I was born and raised in southern Connecticut, just outside of New Haven. After culinary school, I traveled all over the country and abroad. Moved almost every 6 months for a few years until feeling a pull to b back in New England. My wife was raised in Maine and after a year living in northern New Hampshire, we decided to move closer to her family and get back to the ocean.  I worked in a fly-in only fishing lodge in Alaska for a summer. We ate salmon, halibut, duck, and lots of wild game every week. Really great ingredients to play with for sure! Herbs from the garden along with some quality veggies made cooking a lot of fun up there. Portland, Oregon was another stand out for me. I really love pacific northwest cuisine! 

Comment by HOMEGROWN.org on December 12, 2013 at 10:30am

OK. We asked for it. But now we're hungry. Is 9:30 a.m. too early for us to go visit the fishmonger down the street? So, as you mention in your profile—and as we can see here, in one of the loveliest photos we’ve come across in a long time—you’re a father, too. Does the priority on using locally sourced ingredients and letting them shine hold true in your kitchen at home? We’re guessing the answer might be yes, given the apple picking in the picture, but maybe you can tell us a bit more about how?

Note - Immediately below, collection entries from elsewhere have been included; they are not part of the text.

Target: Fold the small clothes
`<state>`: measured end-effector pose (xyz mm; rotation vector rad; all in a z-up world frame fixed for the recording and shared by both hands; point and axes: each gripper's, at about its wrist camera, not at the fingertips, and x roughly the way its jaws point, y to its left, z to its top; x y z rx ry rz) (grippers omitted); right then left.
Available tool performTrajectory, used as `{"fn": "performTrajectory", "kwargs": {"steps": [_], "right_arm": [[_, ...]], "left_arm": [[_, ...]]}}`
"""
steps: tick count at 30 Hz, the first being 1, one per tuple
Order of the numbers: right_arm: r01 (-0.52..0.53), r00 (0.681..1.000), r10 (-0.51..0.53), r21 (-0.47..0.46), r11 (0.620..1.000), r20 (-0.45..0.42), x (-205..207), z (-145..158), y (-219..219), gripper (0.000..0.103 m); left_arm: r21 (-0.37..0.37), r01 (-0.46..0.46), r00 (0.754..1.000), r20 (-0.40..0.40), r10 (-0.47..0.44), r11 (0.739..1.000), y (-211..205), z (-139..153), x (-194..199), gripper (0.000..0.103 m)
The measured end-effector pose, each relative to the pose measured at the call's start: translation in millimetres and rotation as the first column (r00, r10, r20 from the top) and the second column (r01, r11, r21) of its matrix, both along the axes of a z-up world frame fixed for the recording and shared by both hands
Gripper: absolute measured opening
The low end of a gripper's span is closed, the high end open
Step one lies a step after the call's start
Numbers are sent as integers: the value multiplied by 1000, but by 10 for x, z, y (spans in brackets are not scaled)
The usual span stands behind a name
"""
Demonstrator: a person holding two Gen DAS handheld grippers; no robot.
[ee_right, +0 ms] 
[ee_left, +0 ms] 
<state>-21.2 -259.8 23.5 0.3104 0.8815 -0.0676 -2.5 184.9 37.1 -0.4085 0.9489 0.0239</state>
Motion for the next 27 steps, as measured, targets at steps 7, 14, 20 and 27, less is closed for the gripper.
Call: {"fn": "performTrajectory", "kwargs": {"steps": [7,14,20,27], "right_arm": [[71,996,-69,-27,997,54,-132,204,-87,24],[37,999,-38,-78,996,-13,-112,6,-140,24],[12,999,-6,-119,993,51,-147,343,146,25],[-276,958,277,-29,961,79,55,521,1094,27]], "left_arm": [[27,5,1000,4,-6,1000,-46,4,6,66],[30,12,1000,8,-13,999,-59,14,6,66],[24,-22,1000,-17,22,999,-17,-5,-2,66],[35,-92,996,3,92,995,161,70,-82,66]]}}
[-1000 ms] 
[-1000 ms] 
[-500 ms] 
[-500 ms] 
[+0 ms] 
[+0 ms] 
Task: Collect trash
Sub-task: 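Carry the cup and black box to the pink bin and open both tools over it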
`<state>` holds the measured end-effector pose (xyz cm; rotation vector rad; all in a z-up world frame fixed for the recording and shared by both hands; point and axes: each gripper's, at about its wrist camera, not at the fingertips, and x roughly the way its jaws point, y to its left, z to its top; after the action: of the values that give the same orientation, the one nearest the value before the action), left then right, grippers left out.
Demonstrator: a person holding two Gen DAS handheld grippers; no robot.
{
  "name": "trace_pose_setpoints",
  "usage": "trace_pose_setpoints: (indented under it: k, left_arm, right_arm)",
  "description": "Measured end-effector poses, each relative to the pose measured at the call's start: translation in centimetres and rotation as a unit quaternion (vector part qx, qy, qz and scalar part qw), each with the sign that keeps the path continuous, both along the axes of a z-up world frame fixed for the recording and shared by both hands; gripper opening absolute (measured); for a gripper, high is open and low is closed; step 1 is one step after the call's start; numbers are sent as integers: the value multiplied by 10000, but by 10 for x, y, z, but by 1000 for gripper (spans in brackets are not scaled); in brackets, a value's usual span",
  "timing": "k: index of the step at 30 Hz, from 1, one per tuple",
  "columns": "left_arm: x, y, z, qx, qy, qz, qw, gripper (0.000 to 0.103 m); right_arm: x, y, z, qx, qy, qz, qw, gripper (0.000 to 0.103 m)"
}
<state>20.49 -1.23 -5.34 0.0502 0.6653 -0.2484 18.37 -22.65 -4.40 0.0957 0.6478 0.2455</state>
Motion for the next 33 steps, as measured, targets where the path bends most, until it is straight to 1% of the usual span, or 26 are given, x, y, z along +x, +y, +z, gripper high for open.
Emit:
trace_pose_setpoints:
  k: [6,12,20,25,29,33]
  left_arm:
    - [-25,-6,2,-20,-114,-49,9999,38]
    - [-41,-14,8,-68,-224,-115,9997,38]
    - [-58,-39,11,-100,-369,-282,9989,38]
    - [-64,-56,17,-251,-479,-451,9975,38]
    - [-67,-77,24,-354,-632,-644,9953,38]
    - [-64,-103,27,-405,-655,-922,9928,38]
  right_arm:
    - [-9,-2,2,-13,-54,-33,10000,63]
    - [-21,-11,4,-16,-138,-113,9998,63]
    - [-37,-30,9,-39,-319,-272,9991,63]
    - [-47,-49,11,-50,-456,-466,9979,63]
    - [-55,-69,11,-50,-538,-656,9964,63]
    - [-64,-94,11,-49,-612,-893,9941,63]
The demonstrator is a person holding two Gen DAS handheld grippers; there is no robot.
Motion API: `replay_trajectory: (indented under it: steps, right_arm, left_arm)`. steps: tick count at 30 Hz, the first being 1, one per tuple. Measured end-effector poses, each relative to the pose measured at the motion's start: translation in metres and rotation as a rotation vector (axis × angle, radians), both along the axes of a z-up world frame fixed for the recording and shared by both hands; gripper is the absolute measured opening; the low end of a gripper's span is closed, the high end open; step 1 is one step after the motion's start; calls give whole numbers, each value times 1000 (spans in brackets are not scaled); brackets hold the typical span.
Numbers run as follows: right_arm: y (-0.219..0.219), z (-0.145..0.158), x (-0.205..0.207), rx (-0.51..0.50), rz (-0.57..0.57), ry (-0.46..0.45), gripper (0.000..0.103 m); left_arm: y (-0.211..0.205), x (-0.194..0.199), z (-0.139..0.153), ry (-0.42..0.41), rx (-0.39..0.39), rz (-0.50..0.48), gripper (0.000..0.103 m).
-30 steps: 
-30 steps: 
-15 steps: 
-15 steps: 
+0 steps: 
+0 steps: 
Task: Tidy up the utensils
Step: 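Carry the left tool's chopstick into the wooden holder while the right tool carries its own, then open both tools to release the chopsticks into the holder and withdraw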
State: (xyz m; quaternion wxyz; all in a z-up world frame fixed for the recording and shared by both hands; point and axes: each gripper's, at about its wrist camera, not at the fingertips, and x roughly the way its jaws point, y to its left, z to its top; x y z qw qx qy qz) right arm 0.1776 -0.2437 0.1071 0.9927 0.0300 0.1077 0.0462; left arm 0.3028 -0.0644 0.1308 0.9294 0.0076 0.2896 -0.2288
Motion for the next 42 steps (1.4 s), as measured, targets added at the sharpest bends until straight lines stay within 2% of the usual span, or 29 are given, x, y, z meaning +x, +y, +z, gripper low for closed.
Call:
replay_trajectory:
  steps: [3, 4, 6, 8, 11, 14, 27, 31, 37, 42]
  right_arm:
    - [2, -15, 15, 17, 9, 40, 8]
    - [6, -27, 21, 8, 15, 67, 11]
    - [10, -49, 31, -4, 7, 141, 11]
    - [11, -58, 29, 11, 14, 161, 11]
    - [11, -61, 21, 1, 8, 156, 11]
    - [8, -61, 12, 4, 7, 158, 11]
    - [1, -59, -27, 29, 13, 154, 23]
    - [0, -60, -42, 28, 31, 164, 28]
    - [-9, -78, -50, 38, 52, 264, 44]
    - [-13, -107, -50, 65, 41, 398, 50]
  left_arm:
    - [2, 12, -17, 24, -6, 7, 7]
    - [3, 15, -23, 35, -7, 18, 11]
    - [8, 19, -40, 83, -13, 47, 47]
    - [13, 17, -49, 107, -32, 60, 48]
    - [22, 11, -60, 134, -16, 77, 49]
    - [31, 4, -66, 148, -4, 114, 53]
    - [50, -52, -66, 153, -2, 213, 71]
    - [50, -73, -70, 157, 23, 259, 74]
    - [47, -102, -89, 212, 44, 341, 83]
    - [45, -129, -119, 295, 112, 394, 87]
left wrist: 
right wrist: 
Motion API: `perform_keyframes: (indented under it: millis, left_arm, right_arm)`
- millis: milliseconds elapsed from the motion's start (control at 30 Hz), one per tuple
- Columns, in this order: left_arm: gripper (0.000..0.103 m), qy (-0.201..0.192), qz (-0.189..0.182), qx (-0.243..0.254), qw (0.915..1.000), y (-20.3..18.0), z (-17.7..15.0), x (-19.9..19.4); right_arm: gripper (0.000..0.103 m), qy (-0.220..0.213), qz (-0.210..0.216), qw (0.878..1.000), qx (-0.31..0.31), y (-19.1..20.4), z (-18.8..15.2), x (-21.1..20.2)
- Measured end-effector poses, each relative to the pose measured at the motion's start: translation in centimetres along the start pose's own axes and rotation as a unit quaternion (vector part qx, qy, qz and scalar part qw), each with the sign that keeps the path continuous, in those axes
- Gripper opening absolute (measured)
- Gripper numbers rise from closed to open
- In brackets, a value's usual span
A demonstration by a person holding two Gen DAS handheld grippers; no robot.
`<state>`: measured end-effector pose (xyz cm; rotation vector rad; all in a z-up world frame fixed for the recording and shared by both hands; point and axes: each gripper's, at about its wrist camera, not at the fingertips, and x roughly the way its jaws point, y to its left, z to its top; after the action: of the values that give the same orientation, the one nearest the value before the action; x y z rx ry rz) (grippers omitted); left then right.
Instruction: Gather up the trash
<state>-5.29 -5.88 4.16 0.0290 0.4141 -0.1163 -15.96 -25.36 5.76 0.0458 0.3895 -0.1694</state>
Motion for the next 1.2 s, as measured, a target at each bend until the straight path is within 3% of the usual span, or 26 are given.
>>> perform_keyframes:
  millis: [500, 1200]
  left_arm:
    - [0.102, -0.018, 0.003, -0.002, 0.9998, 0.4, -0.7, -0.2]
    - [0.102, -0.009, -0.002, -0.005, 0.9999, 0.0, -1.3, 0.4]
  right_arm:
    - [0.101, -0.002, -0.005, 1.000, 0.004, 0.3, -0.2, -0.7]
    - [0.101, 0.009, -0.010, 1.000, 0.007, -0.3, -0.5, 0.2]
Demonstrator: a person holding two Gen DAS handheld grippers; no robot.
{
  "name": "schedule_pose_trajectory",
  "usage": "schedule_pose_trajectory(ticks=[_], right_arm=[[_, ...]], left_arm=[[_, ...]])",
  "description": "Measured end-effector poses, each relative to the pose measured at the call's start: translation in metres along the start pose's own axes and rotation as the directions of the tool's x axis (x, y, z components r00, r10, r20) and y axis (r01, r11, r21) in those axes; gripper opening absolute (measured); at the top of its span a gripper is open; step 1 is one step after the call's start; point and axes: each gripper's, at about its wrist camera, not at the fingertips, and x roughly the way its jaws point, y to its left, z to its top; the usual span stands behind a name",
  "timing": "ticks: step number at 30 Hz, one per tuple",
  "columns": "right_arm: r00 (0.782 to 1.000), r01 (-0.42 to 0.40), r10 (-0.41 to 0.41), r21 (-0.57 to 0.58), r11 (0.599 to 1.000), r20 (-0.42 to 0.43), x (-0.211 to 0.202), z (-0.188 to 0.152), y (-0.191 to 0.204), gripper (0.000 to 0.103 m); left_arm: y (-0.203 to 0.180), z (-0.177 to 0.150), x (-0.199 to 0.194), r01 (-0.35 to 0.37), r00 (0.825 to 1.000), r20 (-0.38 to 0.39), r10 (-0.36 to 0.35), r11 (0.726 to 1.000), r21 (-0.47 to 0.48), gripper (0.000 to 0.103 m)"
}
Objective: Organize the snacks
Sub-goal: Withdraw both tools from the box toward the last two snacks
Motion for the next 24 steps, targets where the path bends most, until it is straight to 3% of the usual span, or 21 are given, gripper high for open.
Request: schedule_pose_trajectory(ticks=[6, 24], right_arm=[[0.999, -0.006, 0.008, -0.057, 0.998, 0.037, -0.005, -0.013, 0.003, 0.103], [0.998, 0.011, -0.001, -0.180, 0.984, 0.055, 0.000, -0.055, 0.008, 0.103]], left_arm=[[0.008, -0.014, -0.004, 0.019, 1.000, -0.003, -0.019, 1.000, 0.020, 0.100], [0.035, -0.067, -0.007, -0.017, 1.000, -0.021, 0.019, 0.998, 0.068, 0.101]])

Comment by Frank Giglio on December 12, 2013 at 10:42am

The earlier the better in my opinion! The way we eat at home is pretty close to the way I serve friends, family, and clients. Well, maybe a bit different, as I usually cook everything in cast iron pans at home. Like I mentioned before, It is very easy to eat a locally based diet here in Maine, and without really making a big effort to do so. A freshly picked vegetable doesn't need a whole lot to taste great. When the ingredients are fresh and grown in mineral rich soil, all the flavor is there, so you just want to unleash that, not hide it. Strawberries shipped from another country in January will never taste as good as the ones picked from my garden in May. Eating seasonally also allows your body to connect deeper with the natural rhythms of the earth. Light, refreshing and hydrating foods in the summer, grounding and warming foods in the winter, its all about the natural flow.

Comment by HOMEGROWN.org on December 12, 2013 at 10:43am

Wow! So well said: UNLEASH THE LOCAL! Last question and then we’ll let you get on with your day: What’s for dinner in your house tonight? And thanks again for chatting with HOMEGROWN, Frank. We’re thrilled you’re here and are crossing our fingers for more recipes. Stay warm!  

Comment by Frank Giglio on December 12, 2013 at 10:46am

It's been fun, thanks for sharing the love! Yesterday, I slaughtered one of our lambs so roasted leg of lamb is on the menu for tonight along with some slow cooked winter squash.